Stored entries

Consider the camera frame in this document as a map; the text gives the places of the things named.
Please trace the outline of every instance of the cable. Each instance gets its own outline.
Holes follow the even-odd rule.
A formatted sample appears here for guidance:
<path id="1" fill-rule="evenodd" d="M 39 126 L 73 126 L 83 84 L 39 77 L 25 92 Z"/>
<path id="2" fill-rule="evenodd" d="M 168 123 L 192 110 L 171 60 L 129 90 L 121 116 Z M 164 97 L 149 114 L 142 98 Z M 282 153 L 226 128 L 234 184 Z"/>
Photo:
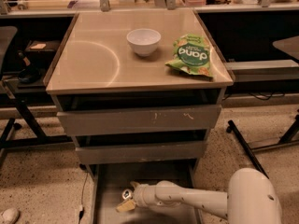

__The task__.
The string "fill" marks the lines to copy; report each of them from the data above.

__Exercise solution__.
<path id="1" fill-rule="evenodd" d="M 39 126 L 73 126 L 83 84 L 39 77 L 25 92 Z"/>
<path id="2" fill-rule="evenodd" d="M 168 123 L 192 110 L 171 60 L 129 90 L 121 116 Z M 164 97 L 149 114 L 142 98 Z M 282 153 L 226 128 L 234 184 Z"/>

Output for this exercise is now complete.